Is Pluto Going To Make a Planetary Come-Back? - Page 2
1. Orbits the Sun. This means it cannot be a star unto itself, and cannot orbit as a moon around another planet. Sorry, Titan, Triton, Ganymede and the other 60 moons hanging out with Jupiter. Some of these moons, by the way, are larger even than Mercury.
2. Has a nearly circular shape. This requires sufficient mass to create its own gravity and overcome the forces of other celestial bodies desiring to “steal” mass from it.
3. Has cleared all debris from its orbital path. This means its gravity well has pulled in all little rocks and bits of dust hanging out nearby, and can reliably continue on its way forevermore, unimpeded.

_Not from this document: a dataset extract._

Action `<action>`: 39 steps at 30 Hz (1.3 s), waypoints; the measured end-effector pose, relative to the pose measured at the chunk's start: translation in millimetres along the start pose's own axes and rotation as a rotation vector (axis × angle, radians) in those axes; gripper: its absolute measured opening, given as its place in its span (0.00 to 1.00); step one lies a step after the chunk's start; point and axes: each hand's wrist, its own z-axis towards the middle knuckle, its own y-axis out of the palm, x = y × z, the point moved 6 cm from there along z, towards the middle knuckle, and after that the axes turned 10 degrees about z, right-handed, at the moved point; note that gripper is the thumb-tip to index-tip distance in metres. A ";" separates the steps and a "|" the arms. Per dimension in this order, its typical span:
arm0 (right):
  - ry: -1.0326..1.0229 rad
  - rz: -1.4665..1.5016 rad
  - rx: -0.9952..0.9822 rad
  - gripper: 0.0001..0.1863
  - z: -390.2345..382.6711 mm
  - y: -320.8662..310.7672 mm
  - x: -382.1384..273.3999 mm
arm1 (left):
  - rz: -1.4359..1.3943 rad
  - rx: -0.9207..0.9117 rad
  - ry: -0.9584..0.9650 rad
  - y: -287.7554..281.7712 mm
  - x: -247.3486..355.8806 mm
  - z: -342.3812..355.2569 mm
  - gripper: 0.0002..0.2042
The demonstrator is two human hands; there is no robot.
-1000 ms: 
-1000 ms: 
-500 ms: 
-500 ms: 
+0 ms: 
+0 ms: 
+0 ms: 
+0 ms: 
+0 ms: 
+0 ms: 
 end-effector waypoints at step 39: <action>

Because of these new rules, Pluto was relegated to the newly created dwarf planet status, along with Ceres, Haumea, Makemake and new-found 2003 UB313, now known as Eris. Over a hundred more dwarf planets in our Solar System will officially join this status as they are more thoroughly studied.
Is there new-found hope for Pluto?
With the IAU meeting again this year in China, the question has arisen once again. The original IAU definition is only good for celestial objects found inside our own Solar System, and astronomers looking well beyond our neighborhood want to know how to uniformly categorize planet-like objects found around distant stars. Since the last meeting, advanced technologies have allowed astronomers to also find planets that don’t even orbit stars, clouding the defining issue further.
Something’s gotta give here, and ultimately astronomers are going to have to be given a much broader brush to paint the beautiful, silent sentries they see through Hubble or ground-based arrays, or “listen” to through radio-based devices.
Let’s hope they come up with something lasting and easy to use. Although I can understand it remaining in its dwarf status, I kind of miss Pluto being a planet.